2. Er zijn ongedifferentieerde, zeer gewaardeerde producten.

3. Leveranciers dreigen voorwaarts in de industrie te integreren (bijv. Merkfabrikanten die hun eigen verkooppunten dreigen op te zetten).

4. Kopers dreigen niet achteruit in het aanbod te integreren.

5. De industrie is geen belangrijke klantengroep voor de leveranciers.

(d) Onderhandelingsmacht van kopers:

Kopers zijn de mensen / organisaties die de vraag creëren in een branche.

De onderhandelingspositie van kopers is groter wanneer:

ik. Er zijn weinig dominante kopers en veel verkopers in de industrie.

ii. Producten zijn gestandaardiseerd.

iii. Kopers dreigen achterwaarts in de industrie te integreren.

iv. Leveranciers dreigen niet om vooruit te integreren in de industrie van de koper.

v. De industrie is geen belangrijke toeleveringsgroep voor kopers.

(e) Intensiteit van rivaliteit:

De intensiteit van rivaliteit tussen concurrenten in een sector zal afhangen van:

ik. De structuur van de competitie:

Rivaliteit is bijvoorbeeld intenser wanneer er veel kleine of even grote concurrenten zijn; rivaliteit is minder als een bedrijfstak een duidelijke marktleider heeft.

ii. De structuur van de industriekosten:

Bedrijven met hoge vaste kosten stimuleren bijvoorbeeld concurrenten om onbenutte capaciteit te vullen met prijsverlaging.

iii. Mate van differentiatie:

Industrieën waar producten grondstoffen zijn (bijv.
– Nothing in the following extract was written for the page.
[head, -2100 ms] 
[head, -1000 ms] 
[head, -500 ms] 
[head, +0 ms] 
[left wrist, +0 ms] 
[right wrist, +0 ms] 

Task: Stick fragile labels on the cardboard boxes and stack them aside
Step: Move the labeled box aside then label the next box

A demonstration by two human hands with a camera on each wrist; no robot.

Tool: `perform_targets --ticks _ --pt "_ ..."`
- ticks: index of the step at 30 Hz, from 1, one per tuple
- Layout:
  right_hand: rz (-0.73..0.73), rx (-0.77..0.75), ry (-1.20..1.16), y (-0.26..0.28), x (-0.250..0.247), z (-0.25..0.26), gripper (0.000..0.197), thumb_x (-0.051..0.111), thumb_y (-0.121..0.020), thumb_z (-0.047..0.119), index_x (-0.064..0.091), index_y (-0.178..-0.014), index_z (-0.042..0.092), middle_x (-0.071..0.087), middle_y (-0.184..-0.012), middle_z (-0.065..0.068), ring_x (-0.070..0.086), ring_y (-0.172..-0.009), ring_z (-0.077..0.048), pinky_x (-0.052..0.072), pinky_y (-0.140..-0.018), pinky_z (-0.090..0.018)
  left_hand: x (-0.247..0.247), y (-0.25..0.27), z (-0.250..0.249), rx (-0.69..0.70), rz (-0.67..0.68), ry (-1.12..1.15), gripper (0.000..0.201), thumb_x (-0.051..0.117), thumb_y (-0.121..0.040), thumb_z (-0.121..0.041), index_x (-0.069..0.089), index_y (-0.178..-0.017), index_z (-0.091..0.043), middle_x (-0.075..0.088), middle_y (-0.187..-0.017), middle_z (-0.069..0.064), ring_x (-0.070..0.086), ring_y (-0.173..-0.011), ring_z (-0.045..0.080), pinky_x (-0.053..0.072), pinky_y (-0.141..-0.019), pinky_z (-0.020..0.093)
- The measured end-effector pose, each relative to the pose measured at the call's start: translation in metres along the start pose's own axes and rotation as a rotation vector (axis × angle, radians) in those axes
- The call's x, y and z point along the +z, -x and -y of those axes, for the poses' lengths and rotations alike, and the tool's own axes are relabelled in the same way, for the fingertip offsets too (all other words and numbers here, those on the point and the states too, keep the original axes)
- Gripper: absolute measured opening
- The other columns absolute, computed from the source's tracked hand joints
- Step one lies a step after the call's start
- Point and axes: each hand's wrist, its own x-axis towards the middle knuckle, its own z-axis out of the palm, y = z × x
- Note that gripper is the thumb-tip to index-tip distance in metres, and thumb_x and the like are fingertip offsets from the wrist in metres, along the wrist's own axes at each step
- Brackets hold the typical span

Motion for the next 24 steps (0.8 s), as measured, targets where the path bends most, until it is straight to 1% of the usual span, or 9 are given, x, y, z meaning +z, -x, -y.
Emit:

Staal, kolen) hebben meer rivaliteit; industrieën waar concurrenten hun producten kunnen differentiëren, hebben minder rivaliteit.

iv. Overstapkosten:

Rivaliteit wordt verminderd wanneer kopers hoge overstapkosten hebben, dat wil zeggen dat er een aanzienlijke kost is verbonden aan de beslissing om een ​​product bij een alternatieve leverancier te kopen.

v. Strategische doelstellingen:

Wanneer concurrenten agressieve groeistrategieën nastreven, is rivaliteit intenser. Wanneer concurrenten in een volwassen bedrijfstak winsten "melken", is de rivaliteit minder.

vi. Uitgangsbarrières:

Wanneer barrières voor het verlaten van een industrie hoog zijn (bijvoorbeeld de kosten van sluiting van fabrieken), hebben concurrenten vaak meer rivaliteit.